Provide again, from the entries below, every line from the one containing "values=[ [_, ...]" through the one containing "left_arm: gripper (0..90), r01", exactly as written, and no other line.

RECORDS PROVIDED:
__________

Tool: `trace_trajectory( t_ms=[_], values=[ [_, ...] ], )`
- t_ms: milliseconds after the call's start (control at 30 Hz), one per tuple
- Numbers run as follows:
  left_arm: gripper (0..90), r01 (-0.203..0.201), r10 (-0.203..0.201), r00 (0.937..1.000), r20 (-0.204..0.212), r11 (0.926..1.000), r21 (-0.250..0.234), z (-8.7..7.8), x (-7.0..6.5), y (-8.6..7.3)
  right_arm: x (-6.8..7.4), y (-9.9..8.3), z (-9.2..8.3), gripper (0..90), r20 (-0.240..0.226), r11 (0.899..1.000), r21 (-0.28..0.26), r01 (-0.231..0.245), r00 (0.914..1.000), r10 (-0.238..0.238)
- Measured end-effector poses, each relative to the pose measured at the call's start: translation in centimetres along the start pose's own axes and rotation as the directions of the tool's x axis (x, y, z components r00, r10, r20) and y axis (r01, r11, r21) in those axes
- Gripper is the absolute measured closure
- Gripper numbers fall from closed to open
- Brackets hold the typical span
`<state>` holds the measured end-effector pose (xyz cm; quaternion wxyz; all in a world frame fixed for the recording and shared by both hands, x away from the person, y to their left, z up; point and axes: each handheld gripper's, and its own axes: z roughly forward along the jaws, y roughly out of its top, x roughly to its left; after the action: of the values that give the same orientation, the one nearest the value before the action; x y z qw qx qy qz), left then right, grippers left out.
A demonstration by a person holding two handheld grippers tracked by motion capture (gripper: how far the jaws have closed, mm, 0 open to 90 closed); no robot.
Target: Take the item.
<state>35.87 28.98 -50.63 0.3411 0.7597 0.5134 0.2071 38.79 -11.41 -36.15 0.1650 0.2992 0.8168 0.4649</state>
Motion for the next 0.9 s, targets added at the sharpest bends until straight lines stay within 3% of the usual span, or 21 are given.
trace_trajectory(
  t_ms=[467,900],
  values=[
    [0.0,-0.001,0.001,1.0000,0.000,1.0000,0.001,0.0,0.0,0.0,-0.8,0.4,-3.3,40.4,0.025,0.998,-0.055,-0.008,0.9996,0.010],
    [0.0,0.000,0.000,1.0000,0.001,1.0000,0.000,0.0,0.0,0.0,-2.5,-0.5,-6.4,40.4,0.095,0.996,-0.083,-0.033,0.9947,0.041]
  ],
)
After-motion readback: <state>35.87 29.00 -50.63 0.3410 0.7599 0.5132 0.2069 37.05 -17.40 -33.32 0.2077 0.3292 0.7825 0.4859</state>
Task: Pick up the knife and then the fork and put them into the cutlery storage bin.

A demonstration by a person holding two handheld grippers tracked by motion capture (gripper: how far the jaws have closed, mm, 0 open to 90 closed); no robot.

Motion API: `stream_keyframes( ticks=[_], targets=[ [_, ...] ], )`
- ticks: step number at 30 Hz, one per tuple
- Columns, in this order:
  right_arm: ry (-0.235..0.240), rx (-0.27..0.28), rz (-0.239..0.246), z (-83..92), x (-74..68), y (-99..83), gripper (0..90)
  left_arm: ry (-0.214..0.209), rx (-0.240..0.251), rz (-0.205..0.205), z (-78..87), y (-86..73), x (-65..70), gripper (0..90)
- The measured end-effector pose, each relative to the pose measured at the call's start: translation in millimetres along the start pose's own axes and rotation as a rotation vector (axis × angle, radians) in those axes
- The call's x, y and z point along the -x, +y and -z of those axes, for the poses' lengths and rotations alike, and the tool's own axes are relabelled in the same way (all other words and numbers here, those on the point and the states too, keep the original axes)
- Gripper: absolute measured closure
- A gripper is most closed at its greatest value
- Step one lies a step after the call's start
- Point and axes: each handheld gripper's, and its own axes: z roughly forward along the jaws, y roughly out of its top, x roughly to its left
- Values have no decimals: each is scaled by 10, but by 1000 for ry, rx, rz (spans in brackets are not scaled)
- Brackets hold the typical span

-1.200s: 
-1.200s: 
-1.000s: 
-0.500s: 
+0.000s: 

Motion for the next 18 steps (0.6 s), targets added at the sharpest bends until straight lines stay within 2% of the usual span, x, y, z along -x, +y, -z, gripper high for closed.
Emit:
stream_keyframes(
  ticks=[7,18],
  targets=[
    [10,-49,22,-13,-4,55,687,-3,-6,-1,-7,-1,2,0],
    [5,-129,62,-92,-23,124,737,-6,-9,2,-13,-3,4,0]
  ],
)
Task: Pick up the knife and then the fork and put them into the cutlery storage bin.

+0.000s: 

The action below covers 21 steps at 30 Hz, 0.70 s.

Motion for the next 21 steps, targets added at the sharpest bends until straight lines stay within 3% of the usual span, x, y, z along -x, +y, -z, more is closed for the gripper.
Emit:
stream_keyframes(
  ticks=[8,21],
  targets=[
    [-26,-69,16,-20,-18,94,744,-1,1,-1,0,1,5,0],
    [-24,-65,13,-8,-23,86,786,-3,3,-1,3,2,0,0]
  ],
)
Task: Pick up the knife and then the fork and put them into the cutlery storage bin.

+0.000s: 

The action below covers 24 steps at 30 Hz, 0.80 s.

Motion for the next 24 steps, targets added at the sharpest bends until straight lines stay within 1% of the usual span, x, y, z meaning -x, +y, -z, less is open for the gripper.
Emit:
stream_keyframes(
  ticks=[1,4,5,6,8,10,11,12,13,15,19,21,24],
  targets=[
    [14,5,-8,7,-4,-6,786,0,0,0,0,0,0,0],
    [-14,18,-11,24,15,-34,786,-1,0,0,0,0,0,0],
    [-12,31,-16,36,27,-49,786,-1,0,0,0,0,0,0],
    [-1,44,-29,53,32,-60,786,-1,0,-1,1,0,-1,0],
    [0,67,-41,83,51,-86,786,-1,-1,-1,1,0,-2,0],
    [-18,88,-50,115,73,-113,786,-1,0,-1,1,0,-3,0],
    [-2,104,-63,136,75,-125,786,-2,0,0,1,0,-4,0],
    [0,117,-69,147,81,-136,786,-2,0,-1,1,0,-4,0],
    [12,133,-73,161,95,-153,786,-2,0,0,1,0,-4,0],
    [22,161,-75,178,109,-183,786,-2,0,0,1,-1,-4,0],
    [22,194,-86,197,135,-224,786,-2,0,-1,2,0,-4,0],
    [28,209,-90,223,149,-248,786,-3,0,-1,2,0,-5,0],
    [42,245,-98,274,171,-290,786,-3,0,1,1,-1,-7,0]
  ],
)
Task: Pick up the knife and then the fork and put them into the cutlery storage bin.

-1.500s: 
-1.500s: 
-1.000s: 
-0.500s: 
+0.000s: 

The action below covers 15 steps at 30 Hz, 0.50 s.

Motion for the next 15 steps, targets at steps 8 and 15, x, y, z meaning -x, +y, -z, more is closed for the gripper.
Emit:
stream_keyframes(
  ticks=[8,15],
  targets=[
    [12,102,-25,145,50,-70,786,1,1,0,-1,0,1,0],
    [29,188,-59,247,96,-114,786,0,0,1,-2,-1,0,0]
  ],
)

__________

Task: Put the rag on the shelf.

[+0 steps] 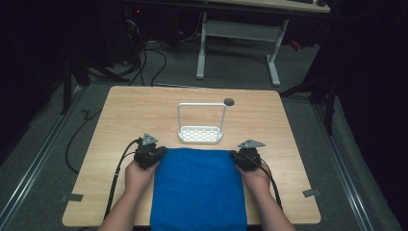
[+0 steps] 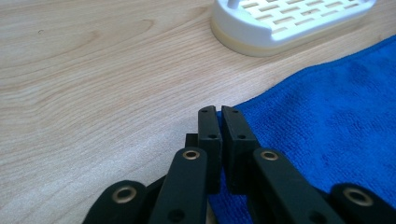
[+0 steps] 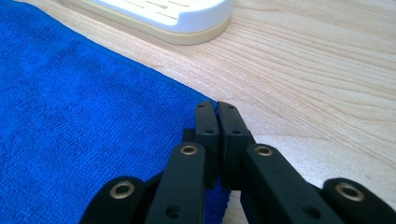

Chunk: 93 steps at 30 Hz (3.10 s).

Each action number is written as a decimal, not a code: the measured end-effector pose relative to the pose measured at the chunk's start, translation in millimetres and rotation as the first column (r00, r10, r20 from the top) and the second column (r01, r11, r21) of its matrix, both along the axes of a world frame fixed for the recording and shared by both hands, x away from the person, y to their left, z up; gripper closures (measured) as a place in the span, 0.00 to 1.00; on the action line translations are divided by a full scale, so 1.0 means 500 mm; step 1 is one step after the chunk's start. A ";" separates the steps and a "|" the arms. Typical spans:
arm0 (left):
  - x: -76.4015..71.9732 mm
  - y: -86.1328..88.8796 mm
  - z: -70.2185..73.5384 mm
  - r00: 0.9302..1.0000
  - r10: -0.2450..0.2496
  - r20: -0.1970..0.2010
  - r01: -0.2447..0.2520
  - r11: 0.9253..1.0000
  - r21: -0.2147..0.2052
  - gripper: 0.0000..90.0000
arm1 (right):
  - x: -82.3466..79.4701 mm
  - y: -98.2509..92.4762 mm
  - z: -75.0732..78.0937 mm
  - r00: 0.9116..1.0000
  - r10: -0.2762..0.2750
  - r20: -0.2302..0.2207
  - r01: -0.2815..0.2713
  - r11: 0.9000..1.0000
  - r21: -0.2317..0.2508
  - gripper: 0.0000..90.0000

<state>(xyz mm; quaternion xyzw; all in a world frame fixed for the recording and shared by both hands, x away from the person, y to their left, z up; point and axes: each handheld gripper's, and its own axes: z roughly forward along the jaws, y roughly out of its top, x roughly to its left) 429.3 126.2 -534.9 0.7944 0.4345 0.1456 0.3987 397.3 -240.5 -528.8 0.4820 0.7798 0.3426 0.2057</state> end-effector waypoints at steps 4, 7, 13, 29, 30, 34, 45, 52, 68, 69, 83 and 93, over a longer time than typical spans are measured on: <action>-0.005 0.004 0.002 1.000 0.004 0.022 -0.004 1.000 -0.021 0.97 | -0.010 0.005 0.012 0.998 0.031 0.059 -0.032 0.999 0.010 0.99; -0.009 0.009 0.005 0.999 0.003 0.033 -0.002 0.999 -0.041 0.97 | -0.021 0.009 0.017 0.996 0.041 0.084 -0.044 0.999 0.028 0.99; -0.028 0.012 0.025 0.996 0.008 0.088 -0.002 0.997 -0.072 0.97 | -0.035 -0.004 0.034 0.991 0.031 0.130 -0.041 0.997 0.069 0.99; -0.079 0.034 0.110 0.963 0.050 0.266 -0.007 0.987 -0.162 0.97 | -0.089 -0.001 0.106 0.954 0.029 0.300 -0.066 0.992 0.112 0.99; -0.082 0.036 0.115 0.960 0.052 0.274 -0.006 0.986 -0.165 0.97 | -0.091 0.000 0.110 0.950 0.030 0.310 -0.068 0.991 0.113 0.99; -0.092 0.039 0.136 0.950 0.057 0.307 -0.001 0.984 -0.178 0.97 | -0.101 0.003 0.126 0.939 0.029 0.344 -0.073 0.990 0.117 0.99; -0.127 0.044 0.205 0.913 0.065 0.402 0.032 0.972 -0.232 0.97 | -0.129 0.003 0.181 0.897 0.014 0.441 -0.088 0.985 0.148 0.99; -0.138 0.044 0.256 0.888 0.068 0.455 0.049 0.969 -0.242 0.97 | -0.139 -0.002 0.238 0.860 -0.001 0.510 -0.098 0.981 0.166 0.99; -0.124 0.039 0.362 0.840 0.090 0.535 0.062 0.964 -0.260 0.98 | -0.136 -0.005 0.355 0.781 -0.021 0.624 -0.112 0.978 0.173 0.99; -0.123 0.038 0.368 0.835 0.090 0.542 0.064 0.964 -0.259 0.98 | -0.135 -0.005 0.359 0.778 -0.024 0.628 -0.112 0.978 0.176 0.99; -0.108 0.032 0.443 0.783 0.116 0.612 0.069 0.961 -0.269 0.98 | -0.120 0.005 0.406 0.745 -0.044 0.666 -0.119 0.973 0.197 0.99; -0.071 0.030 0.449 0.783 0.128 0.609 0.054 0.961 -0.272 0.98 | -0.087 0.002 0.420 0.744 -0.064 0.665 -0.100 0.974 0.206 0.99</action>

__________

WRITTEN ANSWER:
Tool: `trace_trajectory( t_ms=[_], values=[ [_, ...] ], )`
- t_ms: milliseconds after the call's start (control at 30 Hz), one per tuple
- Numbers run as follows:
  left_arm: gripper (0..90), r01 (-0.203..0.201), r10 (-0.203..0.201), r00 (0.937..1.000), r20 (-0.204..0.212), r11 (0.926..1.000), r21 (-0.250..0.234), z (-8.7..7.8), x (-7.0..6.5), y (-8.6..7.3)

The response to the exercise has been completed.